**EXERCISE**
In the listing below, locate the line containing "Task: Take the" and the line containing "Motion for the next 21". Output both of them and every line between, exactly as written, and nothing more.

(PROVIDED DATA begins)

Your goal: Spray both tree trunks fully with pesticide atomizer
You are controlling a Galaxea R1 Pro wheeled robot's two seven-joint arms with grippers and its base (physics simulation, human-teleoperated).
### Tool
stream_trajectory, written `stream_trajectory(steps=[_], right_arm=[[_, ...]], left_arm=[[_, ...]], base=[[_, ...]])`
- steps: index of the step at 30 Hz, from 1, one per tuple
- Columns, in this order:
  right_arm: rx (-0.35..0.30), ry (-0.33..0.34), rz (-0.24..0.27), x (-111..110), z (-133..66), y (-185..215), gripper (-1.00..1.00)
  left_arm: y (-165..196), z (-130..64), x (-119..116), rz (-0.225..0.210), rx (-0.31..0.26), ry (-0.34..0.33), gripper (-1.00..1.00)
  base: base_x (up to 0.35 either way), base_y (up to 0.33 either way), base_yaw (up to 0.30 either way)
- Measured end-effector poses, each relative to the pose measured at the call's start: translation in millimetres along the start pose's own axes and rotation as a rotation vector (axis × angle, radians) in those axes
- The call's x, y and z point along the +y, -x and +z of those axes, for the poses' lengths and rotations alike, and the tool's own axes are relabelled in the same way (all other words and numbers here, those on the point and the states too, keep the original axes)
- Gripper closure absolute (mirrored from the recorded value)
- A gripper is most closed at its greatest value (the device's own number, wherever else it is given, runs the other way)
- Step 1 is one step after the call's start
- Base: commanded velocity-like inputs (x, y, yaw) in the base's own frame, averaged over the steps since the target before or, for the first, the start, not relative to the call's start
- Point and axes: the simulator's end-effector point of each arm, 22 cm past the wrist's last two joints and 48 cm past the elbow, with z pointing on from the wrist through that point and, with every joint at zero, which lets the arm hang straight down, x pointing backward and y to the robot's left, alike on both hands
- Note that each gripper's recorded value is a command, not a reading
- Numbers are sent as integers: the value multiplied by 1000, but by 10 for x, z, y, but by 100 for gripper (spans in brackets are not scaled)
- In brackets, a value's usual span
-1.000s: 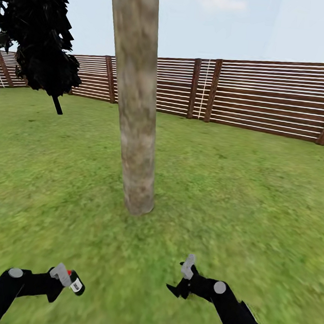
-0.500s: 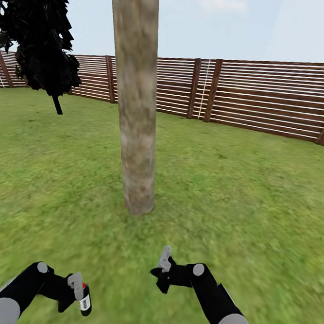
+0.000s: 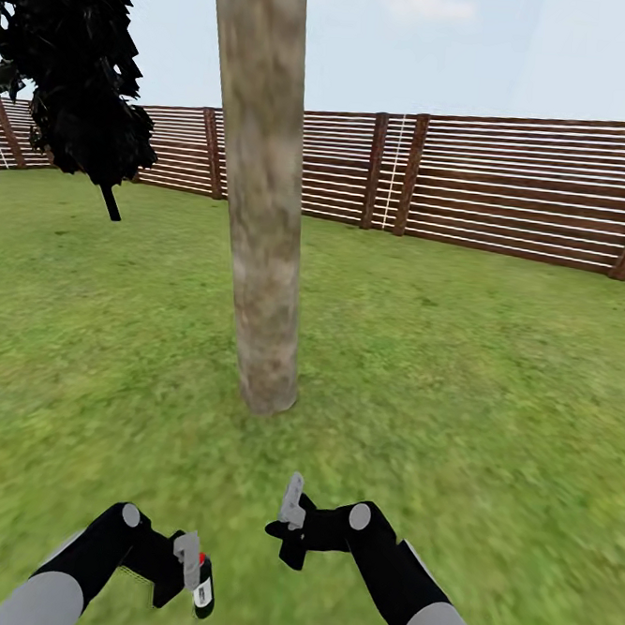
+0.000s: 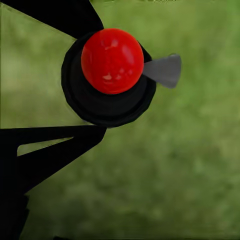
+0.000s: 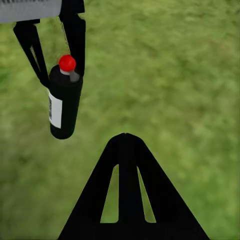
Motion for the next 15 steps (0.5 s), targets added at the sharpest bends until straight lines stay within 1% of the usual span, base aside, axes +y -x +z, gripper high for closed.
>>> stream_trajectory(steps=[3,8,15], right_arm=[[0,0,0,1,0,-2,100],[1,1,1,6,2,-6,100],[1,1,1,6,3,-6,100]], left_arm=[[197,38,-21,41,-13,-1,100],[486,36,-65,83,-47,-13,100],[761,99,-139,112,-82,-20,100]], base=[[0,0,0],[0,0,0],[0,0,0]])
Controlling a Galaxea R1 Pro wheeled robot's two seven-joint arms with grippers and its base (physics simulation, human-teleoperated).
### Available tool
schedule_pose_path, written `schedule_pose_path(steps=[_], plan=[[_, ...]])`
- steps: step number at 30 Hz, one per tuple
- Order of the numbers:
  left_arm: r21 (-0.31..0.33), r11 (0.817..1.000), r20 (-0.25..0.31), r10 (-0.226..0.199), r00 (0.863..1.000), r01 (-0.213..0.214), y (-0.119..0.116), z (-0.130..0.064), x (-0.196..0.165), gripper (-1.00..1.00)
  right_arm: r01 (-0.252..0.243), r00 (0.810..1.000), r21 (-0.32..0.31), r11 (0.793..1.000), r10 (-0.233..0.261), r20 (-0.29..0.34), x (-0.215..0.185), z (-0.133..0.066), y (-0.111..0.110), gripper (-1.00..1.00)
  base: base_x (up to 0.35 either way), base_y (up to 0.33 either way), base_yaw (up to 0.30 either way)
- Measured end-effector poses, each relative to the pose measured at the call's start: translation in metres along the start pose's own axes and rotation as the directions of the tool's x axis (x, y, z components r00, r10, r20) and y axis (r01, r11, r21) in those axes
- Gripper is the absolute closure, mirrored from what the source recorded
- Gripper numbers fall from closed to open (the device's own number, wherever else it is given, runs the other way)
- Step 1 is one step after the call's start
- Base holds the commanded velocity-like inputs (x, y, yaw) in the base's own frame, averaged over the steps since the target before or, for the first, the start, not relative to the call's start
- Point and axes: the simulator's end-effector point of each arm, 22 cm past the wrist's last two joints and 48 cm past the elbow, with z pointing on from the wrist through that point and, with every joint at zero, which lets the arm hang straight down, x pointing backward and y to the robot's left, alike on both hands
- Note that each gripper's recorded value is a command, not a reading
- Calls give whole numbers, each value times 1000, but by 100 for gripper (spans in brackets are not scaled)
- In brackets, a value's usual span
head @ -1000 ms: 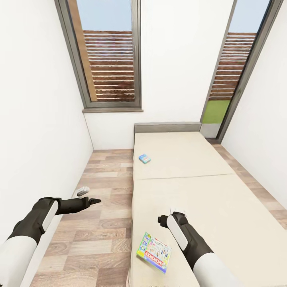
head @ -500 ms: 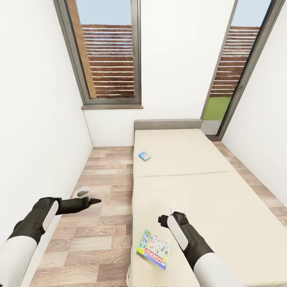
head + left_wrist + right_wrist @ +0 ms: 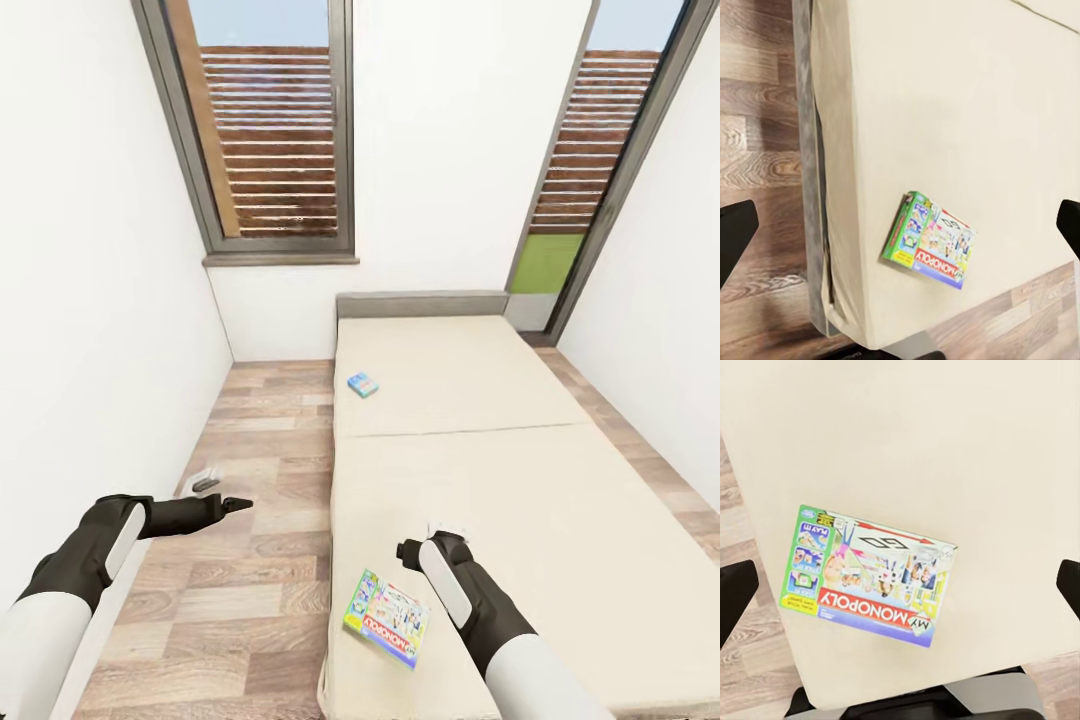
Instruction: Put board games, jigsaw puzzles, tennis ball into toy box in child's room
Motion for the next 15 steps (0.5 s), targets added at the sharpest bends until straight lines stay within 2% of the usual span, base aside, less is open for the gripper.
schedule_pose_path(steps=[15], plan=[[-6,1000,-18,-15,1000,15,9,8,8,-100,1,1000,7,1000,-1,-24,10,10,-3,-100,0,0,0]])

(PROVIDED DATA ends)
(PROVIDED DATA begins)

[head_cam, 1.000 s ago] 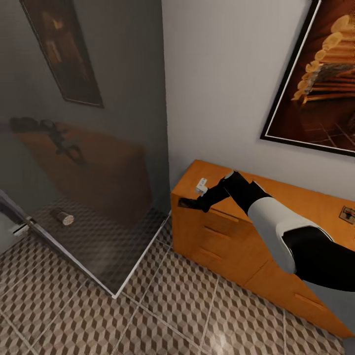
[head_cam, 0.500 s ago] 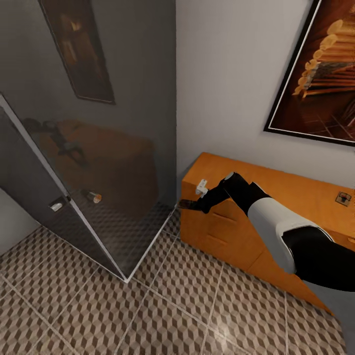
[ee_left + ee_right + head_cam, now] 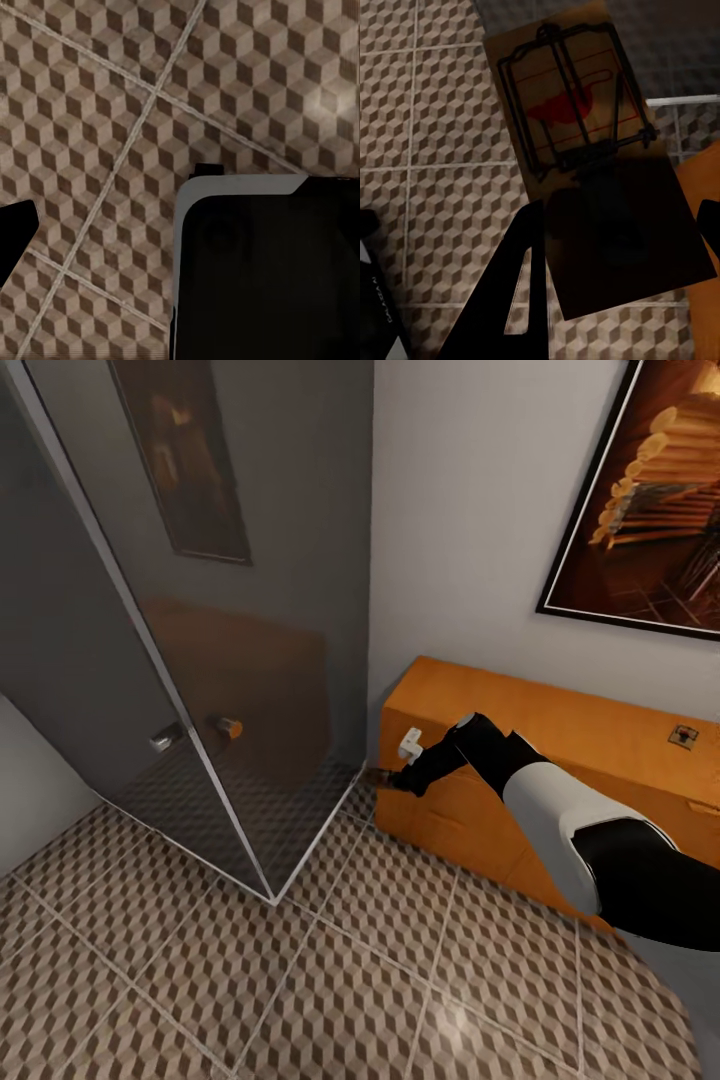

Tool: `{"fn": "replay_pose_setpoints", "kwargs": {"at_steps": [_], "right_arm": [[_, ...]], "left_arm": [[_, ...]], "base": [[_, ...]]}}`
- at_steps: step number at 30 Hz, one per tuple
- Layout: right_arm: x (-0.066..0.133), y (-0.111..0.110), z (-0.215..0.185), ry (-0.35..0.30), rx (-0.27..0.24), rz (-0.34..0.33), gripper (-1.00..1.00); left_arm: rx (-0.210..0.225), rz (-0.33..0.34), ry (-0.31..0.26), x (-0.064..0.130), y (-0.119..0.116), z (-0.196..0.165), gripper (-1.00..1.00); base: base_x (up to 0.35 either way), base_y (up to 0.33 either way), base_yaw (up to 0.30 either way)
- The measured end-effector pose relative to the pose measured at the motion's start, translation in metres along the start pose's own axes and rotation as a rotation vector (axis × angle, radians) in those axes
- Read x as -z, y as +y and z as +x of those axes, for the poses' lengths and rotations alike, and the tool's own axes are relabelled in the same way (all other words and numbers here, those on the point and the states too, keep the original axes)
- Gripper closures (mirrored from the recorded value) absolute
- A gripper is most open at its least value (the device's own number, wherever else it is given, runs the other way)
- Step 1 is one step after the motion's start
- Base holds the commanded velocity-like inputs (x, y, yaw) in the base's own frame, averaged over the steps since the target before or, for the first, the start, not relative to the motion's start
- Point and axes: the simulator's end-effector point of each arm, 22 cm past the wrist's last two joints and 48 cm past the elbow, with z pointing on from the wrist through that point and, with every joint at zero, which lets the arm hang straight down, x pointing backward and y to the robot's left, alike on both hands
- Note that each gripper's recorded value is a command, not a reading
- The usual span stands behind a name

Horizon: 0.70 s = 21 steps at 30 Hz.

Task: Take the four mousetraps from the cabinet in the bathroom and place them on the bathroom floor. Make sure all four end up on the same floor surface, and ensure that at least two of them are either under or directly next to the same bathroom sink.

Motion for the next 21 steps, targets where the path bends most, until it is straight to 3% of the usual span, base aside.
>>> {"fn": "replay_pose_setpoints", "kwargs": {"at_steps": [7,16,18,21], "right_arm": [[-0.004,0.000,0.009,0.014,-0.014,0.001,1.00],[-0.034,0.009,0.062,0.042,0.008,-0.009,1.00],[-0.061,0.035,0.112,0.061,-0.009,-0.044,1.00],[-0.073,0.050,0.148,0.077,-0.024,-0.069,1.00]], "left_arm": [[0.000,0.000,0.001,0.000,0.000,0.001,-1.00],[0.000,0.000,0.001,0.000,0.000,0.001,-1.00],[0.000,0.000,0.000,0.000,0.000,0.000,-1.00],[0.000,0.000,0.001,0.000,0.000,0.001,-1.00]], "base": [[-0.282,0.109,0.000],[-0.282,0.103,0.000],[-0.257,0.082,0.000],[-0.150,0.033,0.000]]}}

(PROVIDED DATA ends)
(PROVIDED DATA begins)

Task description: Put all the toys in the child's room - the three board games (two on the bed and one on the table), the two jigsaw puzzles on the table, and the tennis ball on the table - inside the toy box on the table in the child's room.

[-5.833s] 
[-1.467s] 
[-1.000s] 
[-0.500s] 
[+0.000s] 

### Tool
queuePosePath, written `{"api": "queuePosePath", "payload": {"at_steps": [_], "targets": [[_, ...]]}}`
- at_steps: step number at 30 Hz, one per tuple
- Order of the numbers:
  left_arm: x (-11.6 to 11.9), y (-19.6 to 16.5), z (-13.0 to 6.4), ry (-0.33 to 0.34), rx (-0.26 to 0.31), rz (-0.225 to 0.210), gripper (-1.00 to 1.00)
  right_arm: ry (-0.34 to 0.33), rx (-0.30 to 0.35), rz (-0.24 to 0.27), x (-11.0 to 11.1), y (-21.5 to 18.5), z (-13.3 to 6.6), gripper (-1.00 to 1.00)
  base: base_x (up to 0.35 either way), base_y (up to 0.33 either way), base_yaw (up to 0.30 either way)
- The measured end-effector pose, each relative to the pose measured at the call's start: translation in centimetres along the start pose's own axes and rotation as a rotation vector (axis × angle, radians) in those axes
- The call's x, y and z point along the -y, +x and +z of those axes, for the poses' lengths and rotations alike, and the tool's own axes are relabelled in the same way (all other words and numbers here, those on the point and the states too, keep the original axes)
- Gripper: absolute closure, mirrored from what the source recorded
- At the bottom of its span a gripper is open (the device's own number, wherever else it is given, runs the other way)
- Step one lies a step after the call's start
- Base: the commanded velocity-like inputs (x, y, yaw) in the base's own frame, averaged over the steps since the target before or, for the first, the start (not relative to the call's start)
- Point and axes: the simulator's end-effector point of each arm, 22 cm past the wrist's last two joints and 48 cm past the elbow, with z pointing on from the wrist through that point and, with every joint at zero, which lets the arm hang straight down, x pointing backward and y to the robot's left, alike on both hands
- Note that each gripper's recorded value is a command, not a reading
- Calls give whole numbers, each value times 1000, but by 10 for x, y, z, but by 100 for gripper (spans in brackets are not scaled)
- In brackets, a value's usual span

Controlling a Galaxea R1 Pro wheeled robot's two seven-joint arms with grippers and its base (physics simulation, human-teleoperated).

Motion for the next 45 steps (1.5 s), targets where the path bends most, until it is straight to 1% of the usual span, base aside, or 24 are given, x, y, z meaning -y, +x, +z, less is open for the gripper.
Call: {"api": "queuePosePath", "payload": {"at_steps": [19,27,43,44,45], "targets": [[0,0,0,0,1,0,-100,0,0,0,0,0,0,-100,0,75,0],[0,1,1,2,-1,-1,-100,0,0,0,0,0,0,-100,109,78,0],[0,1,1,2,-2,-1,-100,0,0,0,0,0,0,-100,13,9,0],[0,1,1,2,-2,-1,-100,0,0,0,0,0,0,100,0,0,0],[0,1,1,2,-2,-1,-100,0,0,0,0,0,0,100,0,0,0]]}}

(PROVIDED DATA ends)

**ANSWER FOR THIS EXERCISE**
Task: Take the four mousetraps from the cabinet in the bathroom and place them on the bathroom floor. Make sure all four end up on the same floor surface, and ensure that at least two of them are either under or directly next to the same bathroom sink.

Motion for the next 21 steps, targets where the path bends most, until it is straight to 3% of the usual span, base aside.

That concludes the response.